Work instruction: All entries must be repeated exactly; do not include the pictures.

Data in this exercise Block Start

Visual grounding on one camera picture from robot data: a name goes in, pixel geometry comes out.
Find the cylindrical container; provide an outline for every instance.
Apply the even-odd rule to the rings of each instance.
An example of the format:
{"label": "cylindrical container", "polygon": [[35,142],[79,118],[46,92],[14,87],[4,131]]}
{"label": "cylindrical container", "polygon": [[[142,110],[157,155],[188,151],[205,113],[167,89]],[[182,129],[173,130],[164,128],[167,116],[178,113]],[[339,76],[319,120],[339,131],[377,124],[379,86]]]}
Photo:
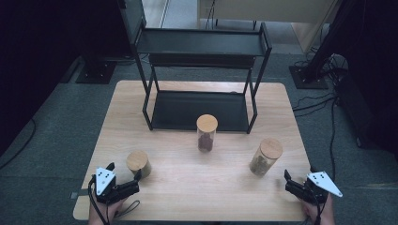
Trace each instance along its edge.
{"label": "cylindrical container", "polygon": [[197,119],[198,149],[201,152],[209,152],[213,149],[218,124],[216,117],[210,114],[203,114]]}
{"label": "cylindrical container", "polygon": [[152,166],[149,163],[148,155],[144,151],[134,151],[127,157],[127,167],[135,175],[141,169],[141,178],[146,178],[152,171]]}
{"label": "cylindrical container", "polygon": [[250,163],[250,170],[257,176],[264,176],[282,155],[282,152],[282,145],[278,140],[272,138],[264,139]]}

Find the cork lid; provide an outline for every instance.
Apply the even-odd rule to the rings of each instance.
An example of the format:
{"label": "cork lid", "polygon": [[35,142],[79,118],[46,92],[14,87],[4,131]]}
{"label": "cork lid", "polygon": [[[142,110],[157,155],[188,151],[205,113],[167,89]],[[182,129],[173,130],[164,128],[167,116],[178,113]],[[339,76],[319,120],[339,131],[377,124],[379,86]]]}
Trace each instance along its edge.
{"label": "cork lid", "polygon": [[196,121],[196,126],[198,126],[201,131],[206,133],[216,130],[218,124],[219,122],[217,122],[216,117],[210,114],[203,114]]}
{"label": "cork lid", "polygon": [[134,151],[127,157],[127,167],[132,171],[143,169],[148,161],[148,156],[144,151]]}
{"label": "cork lid", "polygon": [[273,138],[266,138],[260,144],[261,152],[267,158],[277,159],[282,155],[281,143]]}

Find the wooden tabletop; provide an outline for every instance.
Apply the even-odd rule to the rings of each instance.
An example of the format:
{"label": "wooden tabletop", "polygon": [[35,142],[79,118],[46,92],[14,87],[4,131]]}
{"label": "wooden tabletop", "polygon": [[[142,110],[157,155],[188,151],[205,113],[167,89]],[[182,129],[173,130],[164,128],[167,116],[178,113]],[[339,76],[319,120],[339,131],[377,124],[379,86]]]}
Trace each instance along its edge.
{"label": "wooden tabletop", "polygon": [[[239,82],[160,82],[161,89],[237,91]],[[153,108],[155,90],[148,109]],[[248,99],[248,109],[252,104]],[[197,149],[195,131],[148,129],[142,108],[145,91],[141,81],[116,86],[82,188],[87,188],[97,167],[115,163],[116,182],[133,179],[126,165],[132,151],[147,153],[151,174],[140,181],[140,192],[130,196],[141,204],[123,220],[180,221],[299,221],[305,216],[298,199],[284,190],[284,169],[297,182],[310,170],[299,129],[284,86],[261,83],[256,95],[258,116],[252,132],[217,132],[211,152]],[[249,164],[265,138],[283,146],[283,154],[259,178]],[[80,196],[73,211],[88,219],[88,196]]]}

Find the black shelf tier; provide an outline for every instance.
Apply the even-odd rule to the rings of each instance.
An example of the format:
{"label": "black shelf tier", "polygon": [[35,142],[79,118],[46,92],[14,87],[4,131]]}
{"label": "black shelf tier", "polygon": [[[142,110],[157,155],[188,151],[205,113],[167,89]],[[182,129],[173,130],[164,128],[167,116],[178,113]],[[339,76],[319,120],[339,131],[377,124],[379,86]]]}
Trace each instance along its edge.
{"label": "black shelf tier", "polygon": [[151,125],[158,129],[196,130],[202,114],[214,115],[218,131],[249,128],[246,99],[242,93],[160,91]]}

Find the wooden lid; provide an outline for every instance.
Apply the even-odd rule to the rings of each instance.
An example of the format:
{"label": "wooden lid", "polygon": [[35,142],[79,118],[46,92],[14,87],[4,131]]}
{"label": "wooden lid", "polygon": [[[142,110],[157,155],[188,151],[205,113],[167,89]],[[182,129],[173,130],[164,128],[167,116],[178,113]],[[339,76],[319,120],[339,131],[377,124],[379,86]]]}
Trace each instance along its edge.
{"label": "wooden lid", "polygon": [[132,171],[143,169],[148,161],[148,156],[144,151],[134,151],[127,157],[127,167]]}
{"label": "wooden lid", "polygon": [[196,126],[206,133],[216,130],[218,124],[216,117],[210,114],[203,114],[196,121]]}
{"label": "wooden lid", "polygon": [[277,159],[282,155],[281,143],[273,138],[266,138],[260,144],[261,152],[267,158]]}

Data in this exercise Block End

Solution:
Visual grounding on one camera picture from robot data: a name goes in, pixel geometry comes out.
Find the cylindrical container; provide an outline for every instance.
Apply the even-odd rule to the rings of each instance.
An example of the format:
{"label": "cylindrical container", "polygon": [[35,142],[79,118],[46,92],[14,87],[4,131]]}
{"label": "cylindrical container", "polygon": [[[142,110],[157,155],[188,151],[205,113],[167,89]],[[182,129],[173,130],[164,128],[167,116],[178,113]],[[339,76],[319,120],[339,131],[377,124],[379,86]]]}
Photo:
Trace each instance along its edge.
{"label": "cylindrical container", "polygon": [[197,119],[198,149],[201,152],[209,152],[213,149],[218,124],[216,117],[210,114],[203,114]]}
{"label": "cylindrical container", "polygon": [[152,166],[149,163],[148,155],[144,151],[134,151],[127,157],[127,167],[135,175],[141,169],[141,178],[146,178],[152,171]]}
{"label": "cylindrical container", "polygon": [[250,163],[250,170],[257,176],[264,176],[282,155],[282,152],[282,145],[278,140],[272,138],[264,139]]}

Find the cork lid; provide an outline for every instance.
Apply the even-odd rule to the rings of each instance.
An example of the format:
{"label": "cork lid", "polygon": [[35,142],[79,118],[46,92],[14,87],[4,131]]}
{"label": "cork lid", "polygon": [[[142,110],[157,155],[188,151],[205,113],[167,89]],[[182,129],[173,130],[164,128],[167,116],[178,113]],[[339,76],[319,120],[339,131],[377,124],[379,86]]]}
Trace each instance along its edge.
{"label": "cork lid", "polygon": [[196,121],[196,126],[198,126],[201,131],[206,133],[216,130],[218,124],[219,122],[217,122],[216,117],[210,114],[203,114]]}
{"label": "cork lid", "polygon": [[134,151],[127,157],[127,167],[132,171],[143,169],[148,161],[148,156],[144,151]]}
{"label": "cork lid", "polygon": [[273,138],[266,138],[260,144],[261,152],[267,158],[277,159],[282,155],[281,143]]}

Find the wooden tabletop; provide an outline for every instance.
Apply the even-odd rule to the rings of each instance.
An example of the format:
{"label": "wooden tabletop", "polygon": [[35,142],[79,118],[46,92],[14,87],[4,131]]}
{"label": "wooden tabletop", "polygon": [[[142,110],[157,155],[188,151],[205,113],[167,89]],[[182,129],[173,130],[164,128],[167,116],[178,113]],[[339,76],[319,120],[339,131],[377,124],[379,86]]]}
Trace each instance along its edge.
{"label": "wooden tabletop", "polygon": [[[239,82],[160,82],[161,89],[237,91]],[[153,108],[155,90],[148,109]],[[248,99],[248,109],[252,104]],[[197,149],[195,131],[148,129],[142,108],[145,91],[141,81],[116,86],[82,188],[87,188],[97,167],[115,163],[116,182],[133,179],[126,165],[132,151],[147,153],[151,174],[140,181],[140,192],[130,196],[141,204],[123,220],[180,221],[299,221],[305,216],[298,199],[284,190],[284,169],[297,182],[310,170],[299,129],[284,86],[261,83],[256,95],[258,116],[252,132],[217,132],[211,152]],[[249,164],[265,138],[283,146],[283,154],[259,178]],[[80,196],[73,211],[88,219],[88,196]]]}

Find the black shelf tier; provide an outline for every instance.
Apply the even-odd rule to the rings of each instance.
An example of the format:
{"label": "black shelf tier", "polygon": [[35,142],[79,118],[46,92],[14,87],[4,131]]}
{"label": "black shelf tier", "polygon": [[[142,110],[157,155],[188,151],[205,113],[167,89]],[[182,129],[173,130],[164,128],[167,116],[178,113]],[[339,76],[319,120],[339,131],[377,124],[379,86]]]}
Trace each instance along its edge.
{"label": "black shelf tier", "polygon": [[151,125],[158,129],[196,130],[202,114],[214,115],[218,131],[249,128],[246,99],[242,93],[160,91]]}

Find the wooden lid; provide an outline for every instance.
Apply the even-odd rule to the rings of each instance.
An example of the format:
{"label": "wooden lid", "polygon": [[35,142],[79,118],[46,92],[14,87],[4,131]]}
{"label": "wooden lid", "polygon": [[[142,110],[157,155],[188,151],[205,113],[167,89]],[[182,129],[173,130],[164,128],[167,116],[178,113]],[[339,76],[319,120],[339,131],[377,124],[379,86]]]}
Trace each instance along its edge.
{"label": "wooden lid", "polygon": [[132,171],[143,169],[148,161],[148,156],[144,151],[134,151],[127,157],[127,167]]}
{"label": "wooden lid", "polygon": [[196,126],[206,133],[216,130],[218,124],[216,117],[210,114],[203,114],[196,121]]}
{"label": "wooden lid", "polygon": [[277,159],[282,155],[281,143],[273,138],[266,138],[260,144],[261,152],[267,158]]}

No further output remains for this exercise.